Il disturbo bipolare è una patologia grave e ricorrente, capace di compromettere la qualità della vita e la sfera psicosociale di chi ne soffre. Colpisce oggi oltre un milione di italiani, tra l'1 e il 2 per cento della popolazione generale, con una prevalenza leggermente maggiore nelle donne e un esordio più frequente tra i 15 e i 30 anni. Le diagnosi tardive o errate sono molto comuni: circa il 70 per cento delle persone affette ha ricevuto una diagnosi sbagliata e di queste il 30 per cento anche per più volte. Prima della diagnosi e dell'inizio della cura trascorrono in media circa otto anni dall’esordio.

In occasione della Giornata mondiale sul disturbo bipolare, il 30 marzo, la Società italiana di psichiatria (Sip) richiama dunque l'attenzione sull'importanza della diagnosi precoce e della corretta gestione terapeutica, oltre che sulla necessità di abbattere lo stigma che ancora grava su questa malattia. La data è stata scelta come World Bipolar Day in quanto giorno della nascita di Vincent van Gogh, che si ritiene fosse affetto da disturbo bipolare pur in comorbidità con altri disturbi mentali.

«Nonostante l’ampia diffusione – osserva Liliana Dell’Osso, presidente della Sip – il disturbo bipolare è spesso frainteso, e molte persone con questa condizione affrontano anche il peso dello stigma sociale».

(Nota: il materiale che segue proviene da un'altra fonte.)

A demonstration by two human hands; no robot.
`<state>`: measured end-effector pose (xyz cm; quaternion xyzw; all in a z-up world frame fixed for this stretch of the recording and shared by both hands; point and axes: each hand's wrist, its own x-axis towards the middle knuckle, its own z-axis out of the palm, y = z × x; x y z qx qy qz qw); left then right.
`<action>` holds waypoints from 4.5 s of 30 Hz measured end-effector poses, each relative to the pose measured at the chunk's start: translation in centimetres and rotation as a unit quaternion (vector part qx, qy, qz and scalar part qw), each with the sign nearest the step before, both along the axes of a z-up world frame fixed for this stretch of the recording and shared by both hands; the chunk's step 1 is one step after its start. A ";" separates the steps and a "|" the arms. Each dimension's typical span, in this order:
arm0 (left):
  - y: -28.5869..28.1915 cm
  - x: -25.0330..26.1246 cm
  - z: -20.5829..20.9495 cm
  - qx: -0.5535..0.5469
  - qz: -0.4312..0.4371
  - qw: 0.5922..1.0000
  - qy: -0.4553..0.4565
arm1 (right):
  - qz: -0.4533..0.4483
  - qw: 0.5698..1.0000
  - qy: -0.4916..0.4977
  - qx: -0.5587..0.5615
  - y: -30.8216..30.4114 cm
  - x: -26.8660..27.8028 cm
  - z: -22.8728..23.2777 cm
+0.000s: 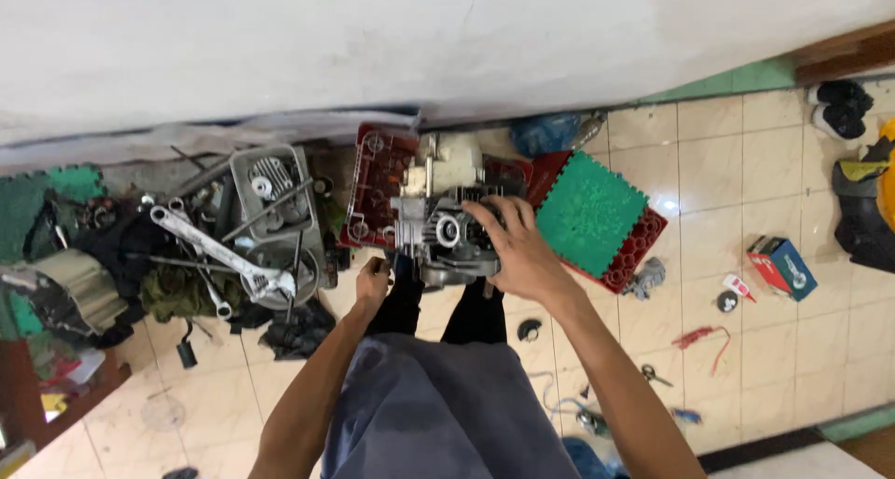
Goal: The person works on a disassembled engine block placed on a red crate. They use a T-handle wrench to tighten bolts on the engine's cylinder head. The person also handles a metal engine casing and various tools scattered on the floor.
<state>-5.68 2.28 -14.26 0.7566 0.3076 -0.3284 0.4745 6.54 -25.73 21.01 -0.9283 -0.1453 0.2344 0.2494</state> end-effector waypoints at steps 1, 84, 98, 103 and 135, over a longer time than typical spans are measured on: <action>0.0 -1.2 -1.4 -0.004 0.000 1.000 -0.001 | 0.000 1.000 -0.001 -0.004 0.0 -0.3 -0.2; -12.8 11.8 33.8 0.160 -0.463 0.717 -0.496 | -0.517 0.810 0.038 0.275 -5.5 -18.2 -20.7; -8.8 11.1 28.2 0.007 -0.223 0.887 -0.405 | -0.683 0.435 0.188 0.555 -4.8 -13.2 -25.1; -10.3 10.6 30.0 -0.008 -0.250 0.863 -0.440 | -0.589 0.340 0.198 0.706 -5.0 -12.3 -27.5; -2.7 14.9 5.7 0.107 -0.132 0.980 -0.107 | -0.407 0.386 0.498 0.661 -11.0 -7.4 -47.1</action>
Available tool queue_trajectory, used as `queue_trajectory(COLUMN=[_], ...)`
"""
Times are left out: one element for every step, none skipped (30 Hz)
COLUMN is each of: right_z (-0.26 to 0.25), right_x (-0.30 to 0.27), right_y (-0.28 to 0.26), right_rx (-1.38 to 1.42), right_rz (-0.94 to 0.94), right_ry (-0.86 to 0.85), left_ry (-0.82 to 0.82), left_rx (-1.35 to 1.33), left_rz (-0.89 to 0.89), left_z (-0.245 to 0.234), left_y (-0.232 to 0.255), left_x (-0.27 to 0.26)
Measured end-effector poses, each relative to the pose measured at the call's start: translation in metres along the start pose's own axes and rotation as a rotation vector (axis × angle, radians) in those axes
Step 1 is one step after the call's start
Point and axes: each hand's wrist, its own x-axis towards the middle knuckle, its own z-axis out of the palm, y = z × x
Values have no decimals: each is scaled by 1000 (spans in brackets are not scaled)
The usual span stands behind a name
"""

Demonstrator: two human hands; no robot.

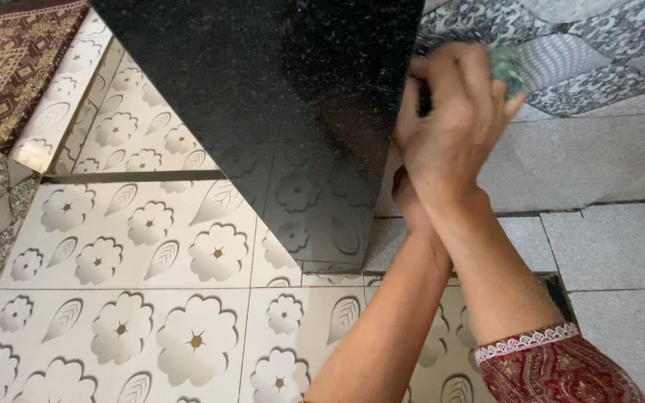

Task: The person scrubs a tiled floor and the base of a tiled wall using a steel wool pad and a green cloth. They repeatedly dip the pad into a small bowl of liquid and scrub along the grout lines and tile surfaces.

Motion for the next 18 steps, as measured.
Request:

«Sono fondamentali una diagnosi precoce e un intervento terapeutico mirato per migliorare il decorso della malattia – spiega Antonio Vita, vicepresidente Sip - riducendo il suo impatto sulla qualità della vita di chi ne soffre. È necessario ascoltare con attenzione i pazienti e fare un’accurata anamnesi, anche con l’aiuto dei familiari, per evitare di prescrivere terapie inadeguate che possono peggiorare la situazione anziché migliorarla».